> [WHAT YOU ARE ASKED TO DO]
Beginning at the line containing "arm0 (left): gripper" in the material below and ending at the line containing "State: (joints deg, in", return each line exactly and add nothing.

> [INFORMATION SHOWN]
━━━━━━━━━━━━━━━━━━━━━━━━━━━━━━

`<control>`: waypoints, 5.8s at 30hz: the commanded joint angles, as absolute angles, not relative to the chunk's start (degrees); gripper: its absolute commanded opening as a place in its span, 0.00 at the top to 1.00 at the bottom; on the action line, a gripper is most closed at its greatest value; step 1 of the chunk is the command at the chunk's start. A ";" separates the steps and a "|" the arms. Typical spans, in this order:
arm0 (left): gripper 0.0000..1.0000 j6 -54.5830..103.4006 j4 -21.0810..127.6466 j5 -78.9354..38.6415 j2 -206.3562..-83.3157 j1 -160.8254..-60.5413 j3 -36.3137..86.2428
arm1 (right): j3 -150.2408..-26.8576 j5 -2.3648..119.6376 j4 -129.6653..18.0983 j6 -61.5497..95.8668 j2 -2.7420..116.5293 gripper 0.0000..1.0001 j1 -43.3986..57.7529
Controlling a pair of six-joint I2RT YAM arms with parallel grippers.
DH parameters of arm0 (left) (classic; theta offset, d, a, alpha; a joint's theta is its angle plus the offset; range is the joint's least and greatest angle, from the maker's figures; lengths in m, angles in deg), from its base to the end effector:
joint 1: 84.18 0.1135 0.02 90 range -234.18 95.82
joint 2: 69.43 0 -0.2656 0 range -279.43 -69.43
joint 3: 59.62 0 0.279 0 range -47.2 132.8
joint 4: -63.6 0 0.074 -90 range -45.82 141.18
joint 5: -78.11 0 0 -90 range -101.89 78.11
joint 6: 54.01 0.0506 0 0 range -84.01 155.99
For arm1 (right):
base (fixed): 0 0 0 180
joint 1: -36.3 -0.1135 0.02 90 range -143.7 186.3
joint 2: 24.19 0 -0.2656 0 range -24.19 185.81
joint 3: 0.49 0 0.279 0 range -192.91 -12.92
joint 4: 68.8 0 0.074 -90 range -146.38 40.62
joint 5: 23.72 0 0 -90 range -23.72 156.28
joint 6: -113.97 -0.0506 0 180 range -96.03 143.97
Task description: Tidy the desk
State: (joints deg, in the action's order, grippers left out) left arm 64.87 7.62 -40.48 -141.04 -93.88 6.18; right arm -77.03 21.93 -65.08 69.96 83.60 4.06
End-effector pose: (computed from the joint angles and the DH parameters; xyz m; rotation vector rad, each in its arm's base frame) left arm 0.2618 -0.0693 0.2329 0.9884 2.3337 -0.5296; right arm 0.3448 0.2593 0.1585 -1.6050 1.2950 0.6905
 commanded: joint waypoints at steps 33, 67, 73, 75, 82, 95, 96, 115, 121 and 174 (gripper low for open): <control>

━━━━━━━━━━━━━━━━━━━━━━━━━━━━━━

> [RESULT OF THE TASK]
arm0 (left): gripper 0.0000..1.0000 j6 -54.5830..103.4006 j4 -21.0810..127.6466 j5 -78.9354..38.6415 j2 -206.3562..-83.3157 j1 -160.8254..-60.5413 j3 -36.3137..86.2428
arm1 (right): j3 -150.2408..-26.8576 j5 -2.3648..119.6376 j4 -129.6653..18.0983 j6 -61.5497..95.8668 j2 -2.7420..116.5293 gripper 0.0000..1.0001 j1 -43.3986..57.7529
Controlling a pair of six-joint I2RT YAM arms with parallel grippers.
DH parameters of arm0 (left) (classic; theta offset, d, a, alpha; a joint's theta is its angle plus the offset; range is the joint's least and greatest angle, from the maker's figures; lengths in m, angles in deg), from its base to the end effector:
joint 1: 84.18 0.1135 0.02 90 range -234.18 95.82
joint 2: 69.43 0 -0.2656 0 range -279.43 -69.43
joint 3: 59.62 0 0.279 0 range -47.2 132.8
joint 4: -63.6 0 0.074 -90 range -45.82 141.18
joint 5: -78.11 0 0 -90 range -101.89 78.11
joint 6: 54.01 0.0506 0 0 range -84.01 155.99
For arm1 (right):
base (fixed): 0 0 0 180
joint 1: -36.3 -0.1135 0.02 90 range -143.7 186.3
joint 2: 24.19 0 -0.2656 0 range -24.19 185.81
joint 3: 0.49 0 0.279 0 range -192.91 -12.92
joint 4: 68.8 0 0.074 -90 range -146.38 40.62
joint 5: 23.72 0 0 -90 range -23.72 156.28
joint 6: -113.97 -0.0506 0 180 range -96.03 143.97
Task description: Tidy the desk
State: (joints deg, in the action's order, grippers left out) left arm 64.87 7.62 -40.48 -141.04 -93.88 6.18; right arm -77.03 21.93 -65.08 69.96 83.60 4.06

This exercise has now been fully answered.